WHAT NEEDS TO BE DONE » Copy out each line of the data that contains "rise".

MATERIAL FOR THE TASK »
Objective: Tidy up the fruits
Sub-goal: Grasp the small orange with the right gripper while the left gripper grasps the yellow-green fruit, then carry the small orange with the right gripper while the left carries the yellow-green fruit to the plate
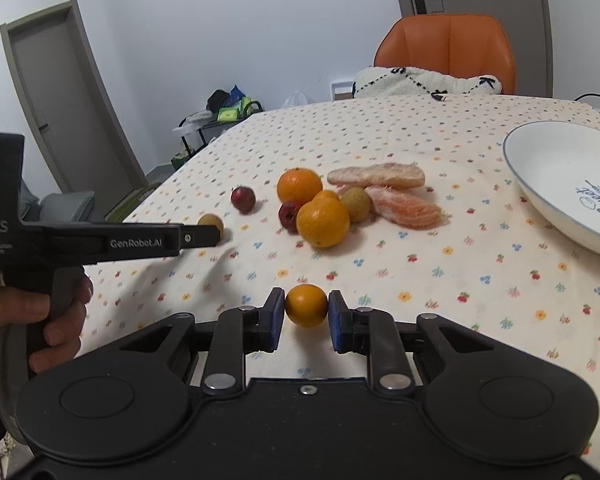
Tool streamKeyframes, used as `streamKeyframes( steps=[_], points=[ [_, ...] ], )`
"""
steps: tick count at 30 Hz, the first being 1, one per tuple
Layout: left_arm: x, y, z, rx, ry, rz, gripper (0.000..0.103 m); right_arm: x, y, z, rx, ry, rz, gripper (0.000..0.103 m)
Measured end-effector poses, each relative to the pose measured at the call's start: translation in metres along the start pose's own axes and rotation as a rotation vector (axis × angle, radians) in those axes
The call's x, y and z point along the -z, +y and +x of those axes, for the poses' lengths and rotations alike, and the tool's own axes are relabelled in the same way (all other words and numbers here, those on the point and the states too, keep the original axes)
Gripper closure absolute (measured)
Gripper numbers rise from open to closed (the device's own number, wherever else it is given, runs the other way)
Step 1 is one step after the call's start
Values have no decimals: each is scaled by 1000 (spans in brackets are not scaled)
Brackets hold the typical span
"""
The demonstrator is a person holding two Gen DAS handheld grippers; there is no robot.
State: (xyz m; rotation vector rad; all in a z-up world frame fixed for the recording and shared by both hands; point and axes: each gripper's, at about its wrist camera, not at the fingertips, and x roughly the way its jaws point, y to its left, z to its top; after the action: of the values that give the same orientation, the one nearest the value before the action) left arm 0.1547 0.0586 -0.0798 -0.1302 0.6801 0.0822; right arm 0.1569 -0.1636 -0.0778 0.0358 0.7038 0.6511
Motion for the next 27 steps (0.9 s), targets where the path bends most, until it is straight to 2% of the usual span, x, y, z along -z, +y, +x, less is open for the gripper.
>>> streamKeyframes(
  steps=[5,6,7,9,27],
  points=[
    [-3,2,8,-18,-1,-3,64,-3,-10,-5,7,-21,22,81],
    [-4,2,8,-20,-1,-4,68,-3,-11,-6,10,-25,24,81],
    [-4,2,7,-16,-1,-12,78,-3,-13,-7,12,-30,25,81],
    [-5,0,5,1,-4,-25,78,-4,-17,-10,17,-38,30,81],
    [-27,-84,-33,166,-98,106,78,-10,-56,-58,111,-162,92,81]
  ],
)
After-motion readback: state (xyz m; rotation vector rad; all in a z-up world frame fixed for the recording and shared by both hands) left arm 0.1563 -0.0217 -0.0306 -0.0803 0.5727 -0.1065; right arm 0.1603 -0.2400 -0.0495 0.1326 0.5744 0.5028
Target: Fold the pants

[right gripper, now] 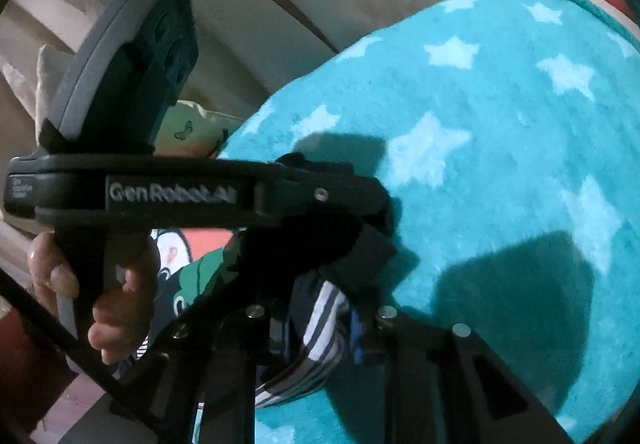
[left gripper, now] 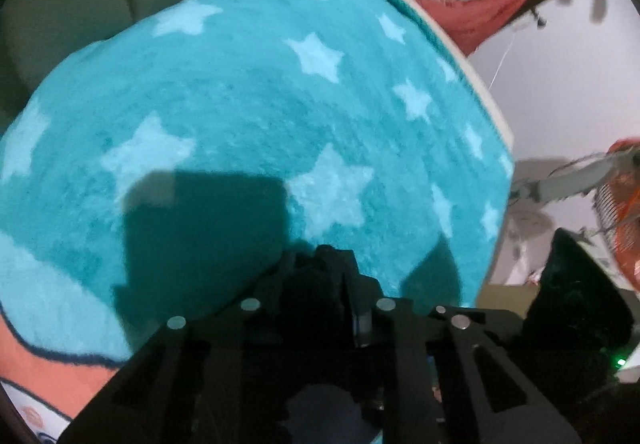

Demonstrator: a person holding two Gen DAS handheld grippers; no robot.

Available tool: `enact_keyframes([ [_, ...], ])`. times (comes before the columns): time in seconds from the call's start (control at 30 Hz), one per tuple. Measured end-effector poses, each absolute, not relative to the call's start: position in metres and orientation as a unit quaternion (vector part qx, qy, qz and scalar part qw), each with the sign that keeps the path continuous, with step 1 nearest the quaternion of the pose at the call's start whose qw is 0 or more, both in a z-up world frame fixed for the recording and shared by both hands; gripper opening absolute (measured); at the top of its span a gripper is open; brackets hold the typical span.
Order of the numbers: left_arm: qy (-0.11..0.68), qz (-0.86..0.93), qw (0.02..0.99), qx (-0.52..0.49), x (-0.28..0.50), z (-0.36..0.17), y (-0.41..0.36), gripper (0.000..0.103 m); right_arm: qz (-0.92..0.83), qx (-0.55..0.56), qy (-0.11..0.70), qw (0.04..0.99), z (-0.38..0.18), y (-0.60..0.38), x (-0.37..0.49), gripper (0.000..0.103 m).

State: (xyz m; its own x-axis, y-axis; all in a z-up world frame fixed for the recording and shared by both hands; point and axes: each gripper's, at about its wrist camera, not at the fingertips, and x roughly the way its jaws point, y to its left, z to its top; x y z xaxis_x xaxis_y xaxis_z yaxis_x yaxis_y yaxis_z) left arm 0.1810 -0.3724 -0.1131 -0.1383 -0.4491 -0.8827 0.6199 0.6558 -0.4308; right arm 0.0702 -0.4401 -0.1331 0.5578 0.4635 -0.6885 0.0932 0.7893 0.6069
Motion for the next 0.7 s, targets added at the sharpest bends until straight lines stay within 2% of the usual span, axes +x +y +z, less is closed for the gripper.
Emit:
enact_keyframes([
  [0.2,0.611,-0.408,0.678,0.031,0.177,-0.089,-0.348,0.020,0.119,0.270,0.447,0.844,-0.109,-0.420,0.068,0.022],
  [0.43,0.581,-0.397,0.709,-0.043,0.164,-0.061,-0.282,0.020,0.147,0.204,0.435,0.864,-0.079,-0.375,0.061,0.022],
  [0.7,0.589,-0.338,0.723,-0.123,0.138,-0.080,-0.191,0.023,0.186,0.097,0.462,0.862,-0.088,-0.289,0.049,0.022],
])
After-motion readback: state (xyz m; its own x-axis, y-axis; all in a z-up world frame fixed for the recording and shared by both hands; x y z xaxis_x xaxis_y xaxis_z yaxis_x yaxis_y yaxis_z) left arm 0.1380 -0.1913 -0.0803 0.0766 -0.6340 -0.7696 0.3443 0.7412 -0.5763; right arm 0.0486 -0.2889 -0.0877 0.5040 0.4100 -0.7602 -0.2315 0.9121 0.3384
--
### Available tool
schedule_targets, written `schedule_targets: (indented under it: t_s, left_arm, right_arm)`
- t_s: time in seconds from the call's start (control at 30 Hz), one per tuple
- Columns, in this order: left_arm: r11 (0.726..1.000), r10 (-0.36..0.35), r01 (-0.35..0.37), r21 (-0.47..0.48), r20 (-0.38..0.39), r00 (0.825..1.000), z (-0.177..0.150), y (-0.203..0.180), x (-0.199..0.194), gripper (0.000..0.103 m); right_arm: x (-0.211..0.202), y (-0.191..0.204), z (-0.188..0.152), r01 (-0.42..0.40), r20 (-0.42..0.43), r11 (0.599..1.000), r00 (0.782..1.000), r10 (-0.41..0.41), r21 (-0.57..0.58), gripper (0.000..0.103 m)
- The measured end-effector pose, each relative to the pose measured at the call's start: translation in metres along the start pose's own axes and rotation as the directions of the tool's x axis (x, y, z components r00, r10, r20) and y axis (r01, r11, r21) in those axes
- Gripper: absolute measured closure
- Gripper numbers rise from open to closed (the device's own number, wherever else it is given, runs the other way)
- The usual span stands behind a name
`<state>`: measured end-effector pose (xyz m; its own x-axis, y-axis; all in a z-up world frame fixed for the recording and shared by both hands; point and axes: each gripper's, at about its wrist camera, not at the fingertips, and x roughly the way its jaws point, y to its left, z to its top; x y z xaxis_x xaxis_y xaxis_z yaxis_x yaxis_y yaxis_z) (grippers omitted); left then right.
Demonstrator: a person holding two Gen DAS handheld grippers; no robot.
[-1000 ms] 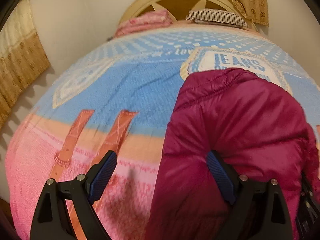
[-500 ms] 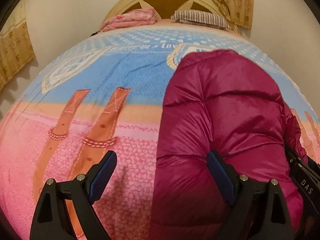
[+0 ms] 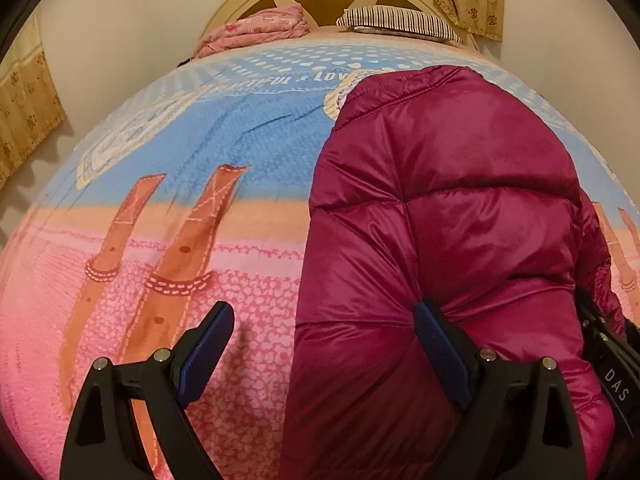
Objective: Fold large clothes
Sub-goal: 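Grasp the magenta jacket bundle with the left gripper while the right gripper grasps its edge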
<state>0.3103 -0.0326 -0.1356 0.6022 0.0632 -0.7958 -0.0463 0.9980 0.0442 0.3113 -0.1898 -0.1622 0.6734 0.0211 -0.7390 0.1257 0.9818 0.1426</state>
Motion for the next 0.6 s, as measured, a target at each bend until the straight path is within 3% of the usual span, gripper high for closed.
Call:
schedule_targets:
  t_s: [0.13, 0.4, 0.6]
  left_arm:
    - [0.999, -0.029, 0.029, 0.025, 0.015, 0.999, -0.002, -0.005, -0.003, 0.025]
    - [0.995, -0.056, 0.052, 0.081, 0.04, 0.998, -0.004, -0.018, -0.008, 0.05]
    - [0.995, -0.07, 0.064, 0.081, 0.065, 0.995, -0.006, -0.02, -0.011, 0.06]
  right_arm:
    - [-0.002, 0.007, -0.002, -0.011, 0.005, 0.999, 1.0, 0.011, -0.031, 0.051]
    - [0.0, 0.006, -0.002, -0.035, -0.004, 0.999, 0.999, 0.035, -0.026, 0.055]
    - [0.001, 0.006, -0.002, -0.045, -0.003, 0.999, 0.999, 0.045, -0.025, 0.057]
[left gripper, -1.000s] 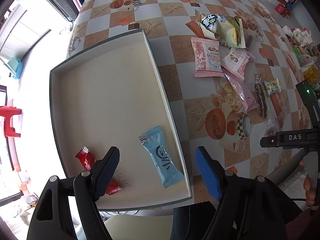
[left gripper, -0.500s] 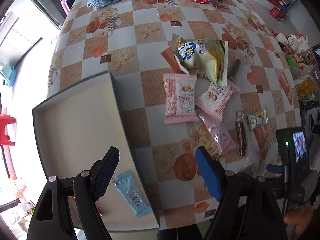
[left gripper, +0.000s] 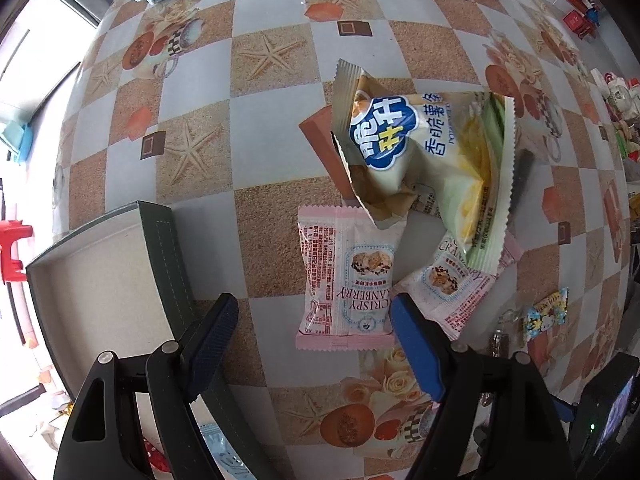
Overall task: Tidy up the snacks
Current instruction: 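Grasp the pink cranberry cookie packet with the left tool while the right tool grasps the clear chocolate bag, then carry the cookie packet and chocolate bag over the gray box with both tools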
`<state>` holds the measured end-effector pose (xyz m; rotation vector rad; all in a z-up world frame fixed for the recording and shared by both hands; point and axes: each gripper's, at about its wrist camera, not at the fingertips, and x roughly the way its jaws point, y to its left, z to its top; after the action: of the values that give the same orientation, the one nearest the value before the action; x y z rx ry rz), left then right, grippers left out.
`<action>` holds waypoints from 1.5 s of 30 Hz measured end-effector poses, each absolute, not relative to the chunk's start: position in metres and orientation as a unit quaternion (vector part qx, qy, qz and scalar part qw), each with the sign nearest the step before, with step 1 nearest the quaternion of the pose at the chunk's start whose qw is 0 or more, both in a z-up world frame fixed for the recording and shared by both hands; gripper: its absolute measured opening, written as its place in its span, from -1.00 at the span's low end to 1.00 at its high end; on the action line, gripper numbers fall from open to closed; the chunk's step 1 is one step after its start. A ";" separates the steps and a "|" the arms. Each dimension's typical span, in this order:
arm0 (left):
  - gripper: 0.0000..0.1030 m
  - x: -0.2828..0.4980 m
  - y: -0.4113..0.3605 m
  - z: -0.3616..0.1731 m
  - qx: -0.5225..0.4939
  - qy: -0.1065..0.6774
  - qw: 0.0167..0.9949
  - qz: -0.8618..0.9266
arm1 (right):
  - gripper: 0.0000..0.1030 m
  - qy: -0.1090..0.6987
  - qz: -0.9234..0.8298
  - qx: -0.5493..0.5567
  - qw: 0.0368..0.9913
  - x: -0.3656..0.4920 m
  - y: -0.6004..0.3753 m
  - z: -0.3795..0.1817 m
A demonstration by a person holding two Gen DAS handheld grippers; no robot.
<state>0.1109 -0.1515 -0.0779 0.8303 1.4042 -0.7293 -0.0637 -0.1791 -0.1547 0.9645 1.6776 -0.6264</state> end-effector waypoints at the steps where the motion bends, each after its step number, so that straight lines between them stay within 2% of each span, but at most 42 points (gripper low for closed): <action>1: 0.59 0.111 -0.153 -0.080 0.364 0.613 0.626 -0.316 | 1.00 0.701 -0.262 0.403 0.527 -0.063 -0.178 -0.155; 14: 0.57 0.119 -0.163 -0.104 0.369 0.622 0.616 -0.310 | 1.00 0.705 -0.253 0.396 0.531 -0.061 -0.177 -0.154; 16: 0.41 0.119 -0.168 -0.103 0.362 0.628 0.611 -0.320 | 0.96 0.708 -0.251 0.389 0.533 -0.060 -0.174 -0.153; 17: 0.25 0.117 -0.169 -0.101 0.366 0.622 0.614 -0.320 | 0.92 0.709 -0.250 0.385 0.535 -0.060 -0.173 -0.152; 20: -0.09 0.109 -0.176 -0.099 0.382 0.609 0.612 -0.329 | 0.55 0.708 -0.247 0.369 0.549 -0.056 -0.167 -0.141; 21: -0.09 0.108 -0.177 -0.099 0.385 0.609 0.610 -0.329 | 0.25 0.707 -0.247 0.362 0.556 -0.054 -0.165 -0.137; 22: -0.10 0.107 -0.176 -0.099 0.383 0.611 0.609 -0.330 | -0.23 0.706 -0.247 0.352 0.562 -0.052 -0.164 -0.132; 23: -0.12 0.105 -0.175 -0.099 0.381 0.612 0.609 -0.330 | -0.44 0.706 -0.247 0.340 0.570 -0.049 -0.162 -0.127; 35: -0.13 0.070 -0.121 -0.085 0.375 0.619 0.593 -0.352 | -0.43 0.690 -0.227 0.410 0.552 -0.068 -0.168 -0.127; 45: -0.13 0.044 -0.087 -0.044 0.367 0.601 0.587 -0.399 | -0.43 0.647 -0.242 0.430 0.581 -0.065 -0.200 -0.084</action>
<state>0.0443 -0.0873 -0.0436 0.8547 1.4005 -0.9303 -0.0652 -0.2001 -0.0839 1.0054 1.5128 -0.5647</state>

RESPONSE »
Gripper numbers rise from open to closed (the device's own number, wherever else it is given, runs the other way)
- Gripper numbers rise from open to closed (the device's own number, wherever else it is given, runs the other way)

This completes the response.